## WORK TO BE COMPLETED
Answer with one number: the count of lines in the listing below that hold the word "camera".

## RECORDS SHOWN
►

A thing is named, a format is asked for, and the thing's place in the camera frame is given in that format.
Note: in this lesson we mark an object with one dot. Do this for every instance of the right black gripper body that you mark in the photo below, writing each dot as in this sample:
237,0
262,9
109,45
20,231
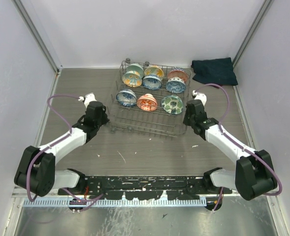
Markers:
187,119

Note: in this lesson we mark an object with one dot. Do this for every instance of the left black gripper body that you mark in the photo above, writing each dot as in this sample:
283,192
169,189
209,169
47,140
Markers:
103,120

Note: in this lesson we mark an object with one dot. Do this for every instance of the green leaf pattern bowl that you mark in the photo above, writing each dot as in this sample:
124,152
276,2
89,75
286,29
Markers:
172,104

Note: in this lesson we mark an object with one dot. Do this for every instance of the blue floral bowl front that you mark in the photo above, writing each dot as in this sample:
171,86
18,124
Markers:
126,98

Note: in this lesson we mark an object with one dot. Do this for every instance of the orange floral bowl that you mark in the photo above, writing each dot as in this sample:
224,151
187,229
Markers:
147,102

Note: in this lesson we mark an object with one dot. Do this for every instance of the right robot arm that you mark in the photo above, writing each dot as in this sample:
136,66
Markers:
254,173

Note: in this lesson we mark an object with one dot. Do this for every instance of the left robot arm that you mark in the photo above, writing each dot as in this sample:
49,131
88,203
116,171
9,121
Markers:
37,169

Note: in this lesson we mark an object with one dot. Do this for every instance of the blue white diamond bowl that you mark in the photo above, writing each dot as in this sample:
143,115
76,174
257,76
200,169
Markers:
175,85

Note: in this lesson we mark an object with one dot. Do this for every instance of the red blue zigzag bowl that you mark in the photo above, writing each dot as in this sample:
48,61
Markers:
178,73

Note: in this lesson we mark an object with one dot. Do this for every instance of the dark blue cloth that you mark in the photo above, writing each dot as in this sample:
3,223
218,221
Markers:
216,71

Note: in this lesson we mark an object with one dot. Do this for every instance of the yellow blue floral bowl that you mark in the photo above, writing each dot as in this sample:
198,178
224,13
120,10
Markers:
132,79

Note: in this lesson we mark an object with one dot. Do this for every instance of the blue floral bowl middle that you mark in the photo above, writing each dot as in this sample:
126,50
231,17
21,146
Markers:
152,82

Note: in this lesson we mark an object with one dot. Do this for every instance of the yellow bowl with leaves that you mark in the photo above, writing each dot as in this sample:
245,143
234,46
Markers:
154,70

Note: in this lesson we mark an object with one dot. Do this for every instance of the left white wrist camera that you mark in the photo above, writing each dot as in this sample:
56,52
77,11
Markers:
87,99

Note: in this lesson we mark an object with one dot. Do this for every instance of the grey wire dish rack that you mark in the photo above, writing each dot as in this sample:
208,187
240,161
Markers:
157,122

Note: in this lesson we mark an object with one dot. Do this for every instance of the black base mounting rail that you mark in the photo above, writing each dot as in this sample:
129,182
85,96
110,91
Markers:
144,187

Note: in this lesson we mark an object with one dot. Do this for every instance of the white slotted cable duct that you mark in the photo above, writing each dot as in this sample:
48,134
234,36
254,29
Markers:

◄

## SOLUTION FOR THIS EXERCISE
2